Un quotidien sous contrainte sécuritaire
La ministre, connue pour son franc-parler, n'a jamais caché son malaise face aux impératifs de sécurité. La voiture qui la suivait chaque matin symbolisait pour elle une perte de liberté. Elle a confié, lors des débats sur le Projet de loi d'urgence agricole au Sénat, en pleine canicule historique : « Je n'ai aucune espèce d'ambition, je veux juste rentrer chez moi. Je veux retourner à ce que je faisais et qui m'amusait beaucoup plus. »
Neuf mois d'épreuves
Depuis sa nomination, Monique Barbut a dû faire face à de multiples crises, dont la canicule et les débats houleux au Sénat. Elle n'a jamais trouvé sa place au sein du gouvernement, ni aimé les contraintes du poste.
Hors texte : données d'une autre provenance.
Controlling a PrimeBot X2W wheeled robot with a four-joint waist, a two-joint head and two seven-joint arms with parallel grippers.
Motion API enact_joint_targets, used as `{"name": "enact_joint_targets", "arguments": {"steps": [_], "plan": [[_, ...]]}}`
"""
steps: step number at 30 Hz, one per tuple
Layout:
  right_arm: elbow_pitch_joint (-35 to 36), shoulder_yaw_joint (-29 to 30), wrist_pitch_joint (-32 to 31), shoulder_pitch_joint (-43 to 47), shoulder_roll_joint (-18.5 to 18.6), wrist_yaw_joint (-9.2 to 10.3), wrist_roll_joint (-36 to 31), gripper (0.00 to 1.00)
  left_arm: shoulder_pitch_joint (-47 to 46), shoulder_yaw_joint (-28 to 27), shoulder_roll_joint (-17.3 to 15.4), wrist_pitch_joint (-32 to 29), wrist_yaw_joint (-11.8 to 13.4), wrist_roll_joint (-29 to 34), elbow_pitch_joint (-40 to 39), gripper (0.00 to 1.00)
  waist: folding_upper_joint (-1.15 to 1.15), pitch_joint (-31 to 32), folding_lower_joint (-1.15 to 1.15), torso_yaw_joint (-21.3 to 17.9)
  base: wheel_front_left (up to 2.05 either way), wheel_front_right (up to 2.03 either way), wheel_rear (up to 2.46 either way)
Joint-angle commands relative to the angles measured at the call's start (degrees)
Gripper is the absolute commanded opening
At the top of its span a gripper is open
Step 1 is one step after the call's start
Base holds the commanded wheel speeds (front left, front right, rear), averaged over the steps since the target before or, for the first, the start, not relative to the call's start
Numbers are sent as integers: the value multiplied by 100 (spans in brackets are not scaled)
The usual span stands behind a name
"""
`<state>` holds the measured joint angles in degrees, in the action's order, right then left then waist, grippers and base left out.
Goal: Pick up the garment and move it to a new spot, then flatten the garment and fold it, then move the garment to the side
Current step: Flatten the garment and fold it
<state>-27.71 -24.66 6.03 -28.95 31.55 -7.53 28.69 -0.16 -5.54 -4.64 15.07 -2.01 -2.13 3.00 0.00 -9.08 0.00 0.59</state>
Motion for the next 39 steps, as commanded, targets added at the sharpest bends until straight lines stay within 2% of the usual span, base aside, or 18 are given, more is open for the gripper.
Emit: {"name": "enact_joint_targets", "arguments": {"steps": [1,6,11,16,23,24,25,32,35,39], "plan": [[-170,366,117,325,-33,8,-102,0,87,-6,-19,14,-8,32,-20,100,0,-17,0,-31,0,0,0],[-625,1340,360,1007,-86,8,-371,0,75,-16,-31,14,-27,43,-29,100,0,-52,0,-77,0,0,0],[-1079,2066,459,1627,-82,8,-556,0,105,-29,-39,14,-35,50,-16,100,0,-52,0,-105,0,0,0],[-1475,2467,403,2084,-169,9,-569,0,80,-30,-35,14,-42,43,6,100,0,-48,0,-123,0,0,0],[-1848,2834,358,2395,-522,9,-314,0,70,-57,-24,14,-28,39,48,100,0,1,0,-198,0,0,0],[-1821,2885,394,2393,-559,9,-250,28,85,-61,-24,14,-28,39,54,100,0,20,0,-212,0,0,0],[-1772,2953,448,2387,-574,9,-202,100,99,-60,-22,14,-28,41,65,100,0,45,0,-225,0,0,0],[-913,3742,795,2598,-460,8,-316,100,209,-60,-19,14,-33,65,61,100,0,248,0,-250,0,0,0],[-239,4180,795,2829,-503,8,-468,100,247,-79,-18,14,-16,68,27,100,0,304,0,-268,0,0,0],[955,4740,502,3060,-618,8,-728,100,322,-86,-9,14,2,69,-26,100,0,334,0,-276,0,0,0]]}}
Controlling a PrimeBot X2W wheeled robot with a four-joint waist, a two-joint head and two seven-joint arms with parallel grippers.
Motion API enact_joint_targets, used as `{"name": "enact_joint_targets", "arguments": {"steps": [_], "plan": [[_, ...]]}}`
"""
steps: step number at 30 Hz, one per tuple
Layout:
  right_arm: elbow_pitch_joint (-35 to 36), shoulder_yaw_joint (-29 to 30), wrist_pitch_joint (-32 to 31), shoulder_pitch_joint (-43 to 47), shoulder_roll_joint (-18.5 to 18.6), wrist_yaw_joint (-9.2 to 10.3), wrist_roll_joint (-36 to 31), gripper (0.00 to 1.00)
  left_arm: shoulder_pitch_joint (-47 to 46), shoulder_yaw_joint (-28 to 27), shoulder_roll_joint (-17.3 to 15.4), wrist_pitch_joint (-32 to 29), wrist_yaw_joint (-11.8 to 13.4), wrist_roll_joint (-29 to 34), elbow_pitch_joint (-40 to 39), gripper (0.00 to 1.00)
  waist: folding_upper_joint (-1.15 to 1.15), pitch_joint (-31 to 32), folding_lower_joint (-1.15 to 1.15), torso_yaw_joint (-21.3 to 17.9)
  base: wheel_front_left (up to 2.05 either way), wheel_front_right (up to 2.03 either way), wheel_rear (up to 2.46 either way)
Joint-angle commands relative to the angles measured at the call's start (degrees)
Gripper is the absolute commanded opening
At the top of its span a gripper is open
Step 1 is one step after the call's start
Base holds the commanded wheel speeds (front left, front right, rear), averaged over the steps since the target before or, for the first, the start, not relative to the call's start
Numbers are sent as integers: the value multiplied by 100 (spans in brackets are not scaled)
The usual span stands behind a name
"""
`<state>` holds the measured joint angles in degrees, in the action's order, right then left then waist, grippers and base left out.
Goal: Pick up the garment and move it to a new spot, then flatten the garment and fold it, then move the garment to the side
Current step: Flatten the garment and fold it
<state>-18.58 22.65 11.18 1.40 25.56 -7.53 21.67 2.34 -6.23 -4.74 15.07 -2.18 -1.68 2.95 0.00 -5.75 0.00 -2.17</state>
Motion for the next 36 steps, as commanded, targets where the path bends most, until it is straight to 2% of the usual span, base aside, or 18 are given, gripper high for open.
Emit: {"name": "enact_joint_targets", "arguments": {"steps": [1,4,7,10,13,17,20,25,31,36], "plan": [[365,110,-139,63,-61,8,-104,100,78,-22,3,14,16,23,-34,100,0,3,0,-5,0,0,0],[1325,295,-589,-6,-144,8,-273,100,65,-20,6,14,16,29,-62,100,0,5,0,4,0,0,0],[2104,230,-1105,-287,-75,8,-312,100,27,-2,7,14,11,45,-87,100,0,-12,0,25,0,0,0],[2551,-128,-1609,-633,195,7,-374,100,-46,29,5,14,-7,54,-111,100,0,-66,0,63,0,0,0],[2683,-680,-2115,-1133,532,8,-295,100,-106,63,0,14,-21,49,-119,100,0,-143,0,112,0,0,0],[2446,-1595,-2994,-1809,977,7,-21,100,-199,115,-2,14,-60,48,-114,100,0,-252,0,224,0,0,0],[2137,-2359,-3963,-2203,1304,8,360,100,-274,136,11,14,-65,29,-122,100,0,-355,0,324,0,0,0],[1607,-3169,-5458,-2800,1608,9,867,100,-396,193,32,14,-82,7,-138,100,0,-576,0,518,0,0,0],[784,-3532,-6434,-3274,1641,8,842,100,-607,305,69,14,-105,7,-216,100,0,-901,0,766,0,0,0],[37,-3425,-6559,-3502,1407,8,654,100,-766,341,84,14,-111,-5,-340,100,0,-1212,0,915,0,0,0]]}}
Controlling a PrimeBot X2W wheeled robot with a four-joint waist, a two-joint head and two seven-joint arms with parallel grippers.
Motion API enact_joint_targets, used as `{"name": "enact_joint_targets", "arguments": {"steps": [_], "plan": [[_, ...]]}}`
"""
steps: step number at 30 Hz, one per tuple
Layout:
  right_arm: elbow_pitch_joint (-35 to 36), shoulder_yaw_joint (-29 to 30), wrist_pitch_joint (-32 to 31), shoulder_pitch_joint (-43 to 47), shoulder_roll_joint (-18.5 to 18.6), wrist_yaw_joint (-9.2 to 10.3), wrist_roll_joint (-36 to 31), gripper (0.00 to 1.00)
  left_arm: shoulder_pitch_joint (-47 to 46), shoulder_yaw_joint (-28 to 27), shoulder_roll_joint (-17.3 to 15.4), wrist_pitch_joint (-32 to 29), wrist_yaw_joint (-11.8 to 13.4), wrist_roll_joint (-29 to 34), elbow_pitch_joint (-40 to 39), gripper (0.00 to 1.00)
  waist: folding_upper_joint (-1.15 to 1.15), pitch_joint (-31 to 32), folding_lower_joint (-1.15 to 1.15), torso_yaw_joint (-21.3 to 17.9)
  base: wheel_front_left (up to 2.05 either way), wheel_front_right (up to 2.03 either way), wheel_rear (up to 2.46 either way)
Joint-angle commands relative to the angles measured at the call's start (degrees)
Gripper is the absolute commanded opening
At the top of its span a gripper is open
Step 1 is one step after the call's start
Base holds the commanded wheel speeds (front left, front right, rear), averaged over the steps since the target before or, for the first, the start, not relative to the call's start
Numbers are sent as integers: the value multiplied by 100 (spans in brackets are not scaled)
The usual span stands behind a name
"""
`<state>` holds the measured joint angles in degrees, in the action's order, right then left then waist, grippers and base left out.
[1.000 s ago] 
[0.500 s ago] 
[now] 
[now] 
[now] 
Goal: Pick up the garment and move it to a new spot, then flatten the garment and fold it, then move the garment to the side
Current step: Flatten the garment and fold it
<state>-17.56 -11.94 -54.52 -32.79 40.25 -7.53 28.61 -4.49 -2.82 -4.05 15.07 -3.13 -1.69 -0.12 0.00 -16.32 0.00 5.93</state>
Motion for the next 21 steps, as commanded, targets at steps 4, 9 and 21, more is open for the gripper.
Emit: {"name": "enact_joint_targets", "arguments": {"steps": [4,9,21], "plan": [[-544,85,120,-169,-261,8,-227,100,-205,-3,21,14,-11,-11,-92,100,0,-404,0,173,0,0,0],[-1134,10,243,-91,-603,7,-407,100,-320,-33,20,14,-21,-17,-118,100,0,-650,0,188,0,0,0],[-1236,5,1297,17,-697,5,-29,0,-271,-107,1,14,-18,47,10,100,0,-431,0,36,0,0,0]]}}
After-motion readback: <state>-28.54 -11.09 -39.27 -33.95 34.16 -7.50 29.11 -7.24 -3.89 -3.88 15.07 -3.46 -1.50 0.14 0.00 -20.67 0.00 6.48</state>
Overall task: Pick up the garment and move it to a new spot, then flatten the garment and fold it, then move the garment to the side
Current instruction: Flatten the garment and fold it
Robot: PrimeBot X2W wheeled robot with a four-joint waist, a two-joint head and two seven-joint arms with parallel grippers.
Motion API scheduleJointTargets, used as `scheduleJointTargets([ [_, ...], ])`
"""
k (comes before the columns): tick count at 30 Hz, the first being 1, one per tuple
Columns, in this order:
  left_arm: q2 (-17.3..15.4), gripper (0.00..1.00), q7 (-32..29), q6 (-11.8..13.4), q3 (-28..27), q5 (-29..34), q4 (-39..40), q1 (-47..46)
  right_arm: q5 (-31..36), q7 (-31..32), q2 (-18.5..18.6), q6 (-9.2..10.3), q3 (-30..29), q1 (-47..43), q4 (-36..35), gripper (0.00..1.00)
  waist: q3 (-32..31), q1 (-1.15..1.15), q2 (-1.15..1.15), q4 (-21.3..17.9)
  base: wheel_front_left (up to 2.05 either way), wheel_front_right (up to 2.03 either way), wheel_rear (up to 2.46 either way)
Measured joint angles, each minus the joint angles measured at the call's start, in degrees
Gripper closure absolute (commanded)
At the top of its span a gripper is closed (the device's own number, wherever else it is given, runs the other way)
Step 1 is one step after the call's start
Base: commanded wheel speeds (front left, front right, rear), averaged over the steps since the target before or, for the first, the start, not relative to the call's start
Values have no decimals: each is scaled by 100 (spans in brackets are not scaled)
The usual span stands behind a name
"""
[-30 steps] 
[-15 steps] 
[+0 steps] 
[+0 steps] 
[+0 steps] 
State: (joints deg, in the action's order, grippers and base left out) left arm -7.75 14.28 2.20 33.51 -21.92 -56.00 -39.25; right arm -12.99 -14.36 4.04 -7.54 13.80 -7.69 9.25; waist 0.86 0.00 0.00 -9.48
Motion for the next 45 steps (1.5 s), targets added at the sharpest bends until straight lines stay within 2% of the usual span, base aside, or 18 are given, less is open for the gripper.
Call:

Sa démission met fin à une période qu'elle décrit comme un « calvaire ».
Retour à une vie plus simple
Désormais, Monique Barbut pourra retourner à son domicile parisien sans être suivie. Elle retrouvera ses activités antérieures, qu'elle jugeait plus épanouissantes. « C'est, à vrai dire, tout ce qu'on lui souhaitait », conclut l'article original.